Der Pottwal ernährt sich fast nur von Tintenfischen; er macht Beute auf kleinere Tintenfische, aber auch auf Riesentintenfische. Viele dieser gewaltigen Wale, die fünfundvierzig Tonnen wiegen, weisen tiefe Narben auf als Folge der Kämpfe mit Riesenkraken. Ihre Haut ist manchmal übersät mit kreisrunden Narben, die einen Durchmesser von sechs bis zehn Zentimetern haben. An diesen Stellen hatten offensichtlich die Saugnäpfe der Tintenfischarme während eines wilden Kampfes gesessen, denn diese Narben entsprechen ungefähr der Größe des Saugnapfes eines fünfzehn Meter großen Riesenkraken.

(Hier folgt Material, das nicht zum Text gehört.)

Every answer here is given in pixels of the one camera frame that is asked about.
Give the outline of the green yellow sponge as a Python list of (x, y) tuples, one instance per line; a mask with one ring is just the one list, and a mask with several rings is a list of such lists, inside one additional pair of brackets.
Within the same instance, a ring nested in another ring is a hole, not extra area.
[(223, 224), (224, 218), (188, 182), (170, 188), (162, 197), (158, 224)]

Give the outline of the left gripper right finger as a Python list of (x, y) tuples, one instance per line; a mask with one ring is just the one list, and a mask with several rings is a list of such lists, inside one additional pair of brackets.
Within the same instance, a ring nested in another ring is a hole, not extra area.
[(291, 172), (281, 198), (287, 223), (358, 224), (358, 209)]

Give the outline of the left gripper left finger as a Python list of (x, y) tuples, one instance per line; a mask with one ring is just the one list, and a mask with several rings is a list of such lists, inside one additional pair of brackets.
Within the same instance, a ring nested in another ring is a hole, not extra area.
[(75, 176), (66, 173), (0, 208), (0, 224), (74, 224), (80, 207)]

Aber wenn man von der Größe der Saugnäpfe auf die Größe des Riesenkraken schließen kann, dann mögen im Meer noch wahre Giganten leben. Warum? Weil einige dieser Narben einen Durchmesser von fünfundvierzig Zentimetern haben! Das würde bedeuten, daß der Riesentintenfisch, der diese Narbe verursacht hat, etwa sechzig Meter lang gewesen wäre. Die Existenz solch riesiger Tintenfische ist bisher nicht bestätigt worden; es mag auch sein, daß durch Dehnung der nachgiebigen Haut des Wales durch die Saugnäpfe so große Narben entstanden sind. Ein Reiseschriftsteller aus dem neunzehnten Jahrhundert behauptete jedoch, einen Tintenfischfangarm gesehen zu haben, der so dick gewesen sei wie der Körper eines Mannes und Saugnäpfe von der Größe einer Untertasse gehabt habe.
Mit der Zeit wird man bestimmt noch Weiteres über den Riesenkraken und die Geheimnisse erfahren, die dieses ehrfurchteinflößende Geschöpf des Meeres umgeben.
[Bild auf Seite 9]
Der Riesenkrake hat zehn gewaltige Arme. Zwei davon dienen als Greifarme oder Tentakel.